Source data
Content starts

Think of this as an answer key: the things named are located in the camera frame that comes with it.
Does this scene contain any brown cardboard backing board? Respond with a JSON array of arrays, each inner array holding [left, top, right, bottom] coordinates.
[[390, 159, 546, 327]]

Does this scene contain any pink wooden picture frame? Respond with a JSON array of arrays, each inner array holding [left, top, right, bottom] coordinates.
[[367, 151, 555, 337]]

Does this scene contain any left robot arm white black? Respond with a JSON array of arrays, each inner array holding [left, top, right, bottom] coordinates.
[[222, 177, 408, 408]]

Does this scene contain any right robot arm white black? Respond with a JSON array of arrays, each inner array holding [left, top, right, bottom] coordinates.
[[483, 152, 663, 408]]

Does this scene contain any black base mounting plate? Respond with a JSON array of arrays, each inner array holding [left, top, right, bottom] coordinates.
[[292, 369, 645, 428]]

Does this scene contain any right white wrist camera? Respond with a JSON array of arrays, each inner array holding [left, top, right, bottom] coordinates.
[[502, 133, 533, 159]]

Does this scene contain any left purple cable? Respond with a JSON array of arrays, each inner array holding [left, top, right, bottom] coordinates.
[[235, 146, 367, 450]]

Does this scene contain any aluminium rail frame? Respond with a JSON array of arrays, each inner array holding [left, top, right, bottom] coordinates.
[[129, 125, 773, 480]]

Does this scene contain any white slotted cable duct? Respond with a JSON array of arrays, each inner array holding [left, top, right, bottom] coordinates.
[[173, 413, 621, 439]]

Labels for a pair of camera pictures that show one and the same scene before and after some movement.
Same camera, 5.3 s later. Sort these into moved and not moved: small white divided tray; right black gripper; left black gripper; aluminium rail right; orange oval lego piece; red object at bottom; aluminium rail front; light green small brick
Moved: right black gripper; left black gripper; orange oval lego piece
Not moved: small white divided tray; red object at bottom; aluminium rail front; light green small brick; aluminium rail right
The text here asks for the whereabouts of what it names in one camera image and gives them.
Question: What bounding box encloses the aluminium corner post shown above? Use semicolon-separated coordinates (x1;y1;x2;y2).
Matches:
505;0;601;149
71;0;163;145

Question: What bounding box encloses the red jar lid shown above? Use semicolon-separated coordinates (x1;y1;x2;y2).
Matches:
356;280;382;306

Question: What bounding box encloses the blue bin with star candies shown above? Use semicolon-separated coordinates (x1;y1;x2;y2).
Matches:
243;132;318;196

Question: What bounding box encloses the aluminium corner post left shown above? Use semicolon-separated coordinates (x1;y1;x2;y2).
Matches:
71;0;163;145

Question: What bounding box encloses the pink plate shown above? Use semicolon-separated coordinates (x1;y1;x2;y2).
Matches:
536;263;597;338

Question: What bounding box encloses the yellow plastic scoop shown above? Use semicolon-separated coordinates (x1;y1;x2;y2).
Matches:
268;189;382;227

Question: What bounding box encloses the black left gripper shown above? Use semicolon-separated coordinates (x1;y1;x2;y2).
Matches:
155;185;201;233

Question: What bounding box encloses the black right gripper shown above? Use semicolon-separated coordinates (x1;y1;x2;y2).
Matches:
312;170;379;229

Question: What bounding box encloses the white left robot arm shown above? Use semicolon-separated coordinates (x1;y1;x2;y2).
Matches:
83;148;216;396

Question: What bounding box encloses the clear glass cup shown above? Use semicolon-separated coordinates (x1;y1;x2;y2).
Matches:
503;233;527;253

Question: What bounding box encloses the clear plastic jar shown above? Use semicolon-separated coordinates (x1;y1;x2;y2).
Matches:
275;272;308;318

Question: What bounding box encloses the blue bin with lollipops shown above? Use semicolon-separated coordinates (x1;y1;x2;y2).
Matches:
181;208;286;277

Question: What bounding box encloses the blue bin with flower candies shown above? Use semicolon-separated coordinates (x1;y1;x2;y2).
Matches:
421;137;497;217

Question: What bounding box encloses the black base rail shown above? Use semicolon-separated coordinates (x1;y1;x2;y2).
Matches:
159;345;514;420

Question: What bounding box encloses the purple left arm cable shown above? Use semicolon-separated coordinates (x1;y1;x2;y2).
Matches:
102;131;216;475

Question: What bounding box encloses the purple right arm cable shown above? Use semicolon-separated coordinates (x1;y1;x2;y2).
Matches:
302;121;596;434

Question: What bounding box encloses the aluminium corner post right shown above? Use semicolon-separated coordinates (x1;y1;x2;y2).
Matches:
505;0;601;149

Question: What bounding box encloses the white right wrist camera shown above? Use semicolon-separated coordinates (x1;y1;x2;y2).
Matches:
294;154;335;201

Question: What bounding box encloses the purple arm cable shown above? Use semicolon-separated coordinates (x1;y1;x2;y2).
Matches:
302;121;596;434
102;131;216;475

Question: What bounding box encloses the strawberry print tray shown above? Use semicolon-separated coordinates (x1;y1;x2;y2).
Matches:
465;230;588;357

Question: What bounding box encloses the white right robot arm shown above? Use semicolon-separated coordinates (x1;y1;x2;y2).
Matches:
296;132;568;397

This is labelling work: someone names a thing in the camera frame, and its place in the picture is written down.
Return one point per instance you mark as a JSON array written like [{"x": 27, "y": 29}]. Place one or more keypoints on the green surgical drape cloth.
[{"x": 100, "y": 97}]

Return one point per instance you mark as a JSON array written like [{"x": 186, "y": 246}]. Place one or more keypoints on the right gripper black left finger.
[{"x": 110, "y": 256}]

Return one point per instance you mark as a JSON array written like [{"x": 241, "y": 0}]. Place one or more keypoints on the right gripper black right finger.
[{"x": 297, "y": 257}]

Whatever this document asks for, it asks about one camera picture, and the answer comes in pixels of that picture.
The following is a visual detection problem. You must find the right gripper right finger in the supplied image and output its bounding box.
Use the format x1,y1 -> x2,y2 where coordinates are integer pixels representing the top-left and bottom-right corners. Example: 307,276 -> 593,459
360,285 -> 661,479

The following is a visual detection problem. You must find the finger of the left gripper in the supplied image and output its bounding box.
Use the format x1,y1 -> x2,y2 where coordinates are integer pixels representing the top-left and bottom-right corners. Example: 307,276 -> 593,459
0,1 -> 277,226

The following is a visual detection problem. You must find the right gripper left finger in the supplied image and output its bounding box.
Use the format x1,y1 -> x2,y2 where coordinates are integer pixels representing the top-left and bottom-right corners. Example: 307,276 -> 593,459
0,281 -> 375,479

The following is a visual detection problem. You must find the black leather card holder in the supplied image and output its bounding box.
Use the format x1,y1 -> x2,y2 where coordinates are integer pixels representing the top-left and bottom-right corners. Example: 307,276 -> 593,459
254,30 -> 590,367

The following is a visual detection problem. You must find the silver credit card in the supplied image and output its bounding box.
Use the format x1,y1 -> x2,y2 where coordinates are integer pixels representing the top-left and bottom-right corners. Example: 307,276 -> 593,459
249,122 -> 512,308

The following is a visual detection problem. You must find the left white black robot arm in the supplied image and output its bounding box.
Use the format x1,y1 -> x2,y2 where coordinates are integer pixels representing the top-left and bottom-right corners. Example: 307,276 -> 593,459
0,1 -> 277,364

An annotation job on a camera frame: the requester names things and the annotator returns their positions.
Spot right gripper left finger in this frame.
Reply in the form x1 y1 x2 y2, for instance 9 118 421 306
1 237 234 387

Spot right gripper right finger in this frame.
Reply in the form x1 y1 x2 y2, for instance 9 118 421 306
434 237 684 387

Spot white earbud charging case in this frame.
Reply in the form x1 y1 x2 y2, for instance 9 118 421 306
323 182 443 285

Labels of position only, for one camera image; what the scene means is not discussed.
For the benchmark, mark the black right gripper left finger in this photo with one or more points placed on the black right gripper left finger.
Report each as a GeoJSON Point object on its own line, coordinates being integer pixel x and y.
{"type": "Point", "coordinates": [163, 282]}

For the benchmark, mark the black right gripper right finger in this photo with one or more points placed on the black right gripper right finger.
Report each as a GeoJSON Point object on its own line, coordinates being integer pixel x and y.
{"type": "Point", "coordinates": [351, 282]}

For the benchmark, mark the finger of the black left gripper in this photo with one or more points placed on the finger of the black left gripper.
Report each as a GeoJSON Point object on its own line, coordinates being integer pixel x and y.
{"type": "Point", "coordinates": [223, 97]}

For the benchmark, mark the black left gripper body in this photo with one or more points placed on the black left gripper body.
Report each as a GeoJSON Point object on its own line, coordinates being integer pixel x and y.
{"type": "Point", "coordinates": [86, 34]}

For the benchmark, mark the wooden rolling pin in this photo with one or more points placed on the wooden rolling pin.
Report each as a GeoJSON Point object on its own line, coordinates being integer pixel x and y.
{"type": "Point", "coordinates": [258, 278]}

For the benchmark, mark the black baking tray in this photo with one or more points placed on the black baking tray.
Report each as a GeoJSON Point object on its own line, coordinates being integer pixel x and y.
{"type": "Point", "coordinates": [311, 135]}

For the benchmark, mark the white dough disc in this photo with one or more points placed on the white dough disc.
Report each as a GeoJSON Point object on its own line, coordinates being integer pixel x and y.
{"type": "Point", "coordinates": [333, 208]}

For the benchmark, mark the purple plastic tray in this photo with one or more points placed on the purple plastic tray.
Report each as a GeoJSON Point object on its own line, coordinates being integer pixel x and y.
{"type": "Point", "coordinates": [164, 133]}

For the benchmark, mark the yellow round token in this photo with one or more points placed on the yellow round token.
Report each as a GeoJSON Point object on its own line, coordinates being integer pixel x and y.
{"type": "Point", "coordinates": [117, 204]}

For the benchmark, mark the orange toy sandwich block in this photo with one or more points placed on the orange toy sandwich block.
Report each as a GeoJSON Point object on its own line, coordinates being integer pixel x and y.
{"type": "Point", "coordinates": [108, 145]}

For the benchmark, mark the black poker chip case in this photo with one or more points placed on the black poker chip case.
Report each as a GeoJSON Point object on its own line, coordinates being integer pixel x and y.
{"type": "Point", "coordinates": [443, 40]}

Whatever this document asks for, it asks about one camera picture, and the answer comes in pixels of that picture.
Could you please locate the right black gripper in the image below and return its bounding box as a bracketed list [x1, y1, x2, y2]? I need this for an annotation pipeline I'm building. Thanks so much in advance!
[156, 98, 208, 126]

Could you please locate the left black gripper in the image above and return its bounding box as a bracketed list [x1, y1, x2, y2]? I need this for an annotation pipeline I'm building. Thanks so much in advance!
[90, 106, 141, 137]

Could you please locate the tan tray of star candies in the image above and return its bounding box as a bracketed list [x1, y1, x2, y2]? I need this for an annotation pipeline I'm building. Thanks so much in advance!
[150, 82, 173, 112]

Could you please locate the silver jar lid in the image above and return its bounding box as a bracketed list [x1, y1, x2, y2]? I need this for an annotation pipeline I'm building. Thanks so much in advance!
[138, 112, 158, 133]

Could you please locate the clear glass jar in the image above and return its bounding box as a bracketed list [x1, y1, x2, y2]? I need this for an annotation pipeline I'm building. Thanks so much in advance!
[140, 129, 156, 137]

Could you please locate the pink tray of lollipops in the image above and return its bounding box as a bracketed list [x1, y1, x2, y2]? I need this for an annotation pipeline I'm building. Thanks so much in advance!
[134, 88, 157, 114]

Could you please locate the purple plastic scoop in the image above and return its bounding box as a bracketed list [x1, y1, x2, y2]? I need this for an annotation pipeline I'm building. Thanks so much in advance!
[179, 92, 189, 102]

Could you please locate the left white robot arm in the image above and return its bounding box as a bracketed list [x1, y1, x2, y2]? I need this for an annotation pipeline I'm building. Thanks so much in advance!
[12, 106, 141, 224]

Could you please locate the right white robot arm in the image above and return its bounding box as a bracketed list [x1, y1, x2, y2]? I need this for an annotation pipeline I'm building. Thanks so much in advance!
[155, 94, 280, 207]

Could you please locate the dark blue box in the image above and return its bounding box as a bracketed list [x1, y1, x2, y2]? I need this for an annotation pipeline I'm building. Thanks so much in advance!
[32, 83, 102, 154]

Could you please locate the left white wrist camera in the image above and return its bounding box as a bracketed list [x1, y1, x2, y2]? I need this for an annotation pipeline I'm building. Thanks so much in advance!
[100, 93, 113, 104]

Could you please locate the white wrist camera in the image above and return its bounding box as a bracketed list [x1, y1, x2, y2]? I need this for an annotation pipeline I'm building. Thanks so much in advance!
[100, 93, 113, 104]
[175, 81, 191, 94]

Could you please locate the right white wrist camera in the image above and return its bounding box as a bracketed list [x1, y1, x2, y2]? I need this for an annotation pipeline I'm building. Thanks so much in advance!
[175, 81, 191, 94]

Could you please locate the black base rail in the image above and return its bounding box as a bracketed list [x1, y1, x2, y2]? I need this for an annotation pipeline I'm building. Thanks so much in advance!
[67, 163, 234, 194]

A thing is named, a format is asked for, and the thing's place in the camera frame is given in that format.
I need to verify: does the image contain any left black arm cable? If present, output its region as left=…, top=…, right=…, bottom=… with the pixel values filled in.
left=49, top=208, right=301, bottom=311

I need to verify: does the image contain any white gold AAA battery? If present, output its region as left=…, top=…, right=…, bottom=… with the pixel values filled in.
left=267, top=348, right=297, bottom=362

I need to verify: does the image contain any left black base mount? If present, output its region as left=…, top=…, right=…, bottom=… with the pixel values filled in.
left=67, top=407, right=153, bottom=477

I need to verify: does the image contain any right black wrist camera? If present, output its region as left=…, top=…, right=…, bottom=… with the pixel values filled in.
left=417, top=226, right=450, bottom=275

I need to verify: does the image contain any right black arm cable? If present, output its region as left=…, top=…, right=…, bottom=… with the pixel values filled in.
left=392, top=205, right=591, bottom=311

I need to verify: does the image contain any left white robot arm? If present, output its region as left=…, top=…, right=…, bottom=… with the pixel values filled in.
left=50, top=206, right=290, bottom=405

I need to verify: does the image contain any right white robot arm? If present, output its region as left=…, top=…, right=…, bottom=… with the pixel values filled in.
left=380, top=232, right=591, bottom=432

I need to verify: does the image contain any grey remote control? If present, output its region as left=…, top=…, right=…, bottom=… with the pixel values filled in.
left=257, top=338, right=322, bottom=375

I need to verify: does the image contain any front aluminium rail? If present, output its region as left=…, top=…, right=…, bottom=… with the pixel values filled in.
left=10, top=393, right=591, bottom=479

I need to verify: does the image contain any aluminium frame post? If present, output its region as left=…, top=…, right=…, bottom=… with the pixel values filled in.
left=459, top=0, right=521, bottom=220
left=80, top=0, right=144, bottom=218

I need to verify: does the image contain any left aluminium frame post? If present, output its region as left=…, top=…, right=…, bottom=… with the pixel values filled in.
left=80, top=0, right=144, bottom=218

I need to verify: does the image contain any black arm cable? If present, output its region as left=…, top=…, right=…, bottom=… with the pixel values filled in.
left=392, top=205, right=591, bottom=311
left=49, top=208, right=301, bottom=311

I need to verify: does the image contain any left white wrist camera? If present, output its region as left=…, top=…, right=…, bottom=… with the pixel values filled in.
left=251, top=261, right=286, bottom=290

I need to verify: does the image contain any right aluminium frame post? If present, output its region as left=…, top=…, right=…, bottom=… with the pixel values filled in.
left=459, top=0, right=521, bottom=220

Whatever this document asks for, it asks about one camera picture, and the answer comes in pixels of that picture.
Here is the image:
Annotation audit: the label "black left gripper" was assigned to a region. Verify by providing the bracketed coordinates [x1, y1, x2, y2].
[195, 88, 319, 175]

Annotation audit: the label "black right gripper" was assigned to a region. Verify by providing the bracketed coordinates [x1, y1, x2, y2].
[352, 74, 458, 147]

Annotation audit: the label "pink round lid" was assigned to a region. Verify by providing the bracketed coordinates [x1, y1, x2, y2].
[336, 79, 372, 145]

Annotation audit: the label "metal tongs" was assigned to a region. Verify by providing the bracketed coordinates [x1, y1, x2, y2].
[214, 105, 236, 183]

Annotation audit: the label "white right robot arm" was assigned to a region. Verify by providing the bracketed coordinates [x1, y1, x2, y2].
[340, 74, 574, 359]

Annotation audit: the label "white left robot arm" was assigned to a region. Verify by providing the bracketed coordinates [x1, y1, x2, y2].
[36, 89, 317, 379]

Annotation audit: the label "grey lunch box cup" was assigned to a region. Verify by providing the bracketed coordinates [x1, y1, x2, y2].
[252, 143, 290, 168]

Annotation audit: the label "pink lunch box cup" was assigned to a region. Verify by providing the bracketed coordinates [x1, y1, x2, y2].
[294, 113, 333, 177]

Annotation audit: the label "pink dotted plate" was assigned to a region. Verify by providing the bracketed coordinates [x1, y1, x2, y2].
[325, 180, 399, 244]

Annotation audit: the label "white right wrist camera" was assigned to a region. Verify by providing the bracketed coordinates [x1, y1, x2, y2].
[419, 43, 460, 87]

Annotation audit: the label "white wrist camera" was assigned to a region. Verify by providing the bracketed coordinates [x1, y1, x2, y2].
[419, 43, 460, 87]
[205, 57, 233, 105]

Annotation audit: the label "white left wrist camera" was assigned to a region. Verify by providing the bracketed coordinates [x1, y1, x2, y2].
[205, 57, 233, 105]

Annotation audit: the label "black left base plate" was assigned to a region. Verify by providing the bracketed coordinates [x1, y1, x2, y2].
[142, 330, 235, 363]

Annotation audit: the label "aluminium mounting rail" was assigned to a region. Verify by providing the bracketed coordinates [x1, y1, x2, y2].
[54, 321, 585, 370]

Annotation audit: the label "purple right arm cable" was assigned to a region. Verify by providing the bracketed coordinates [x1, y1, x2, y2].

Content ends

BRIEF:
For the entries above, give only the number of lines that contain the word "Spot".

OUTPUT OF THE EXERCISE:
3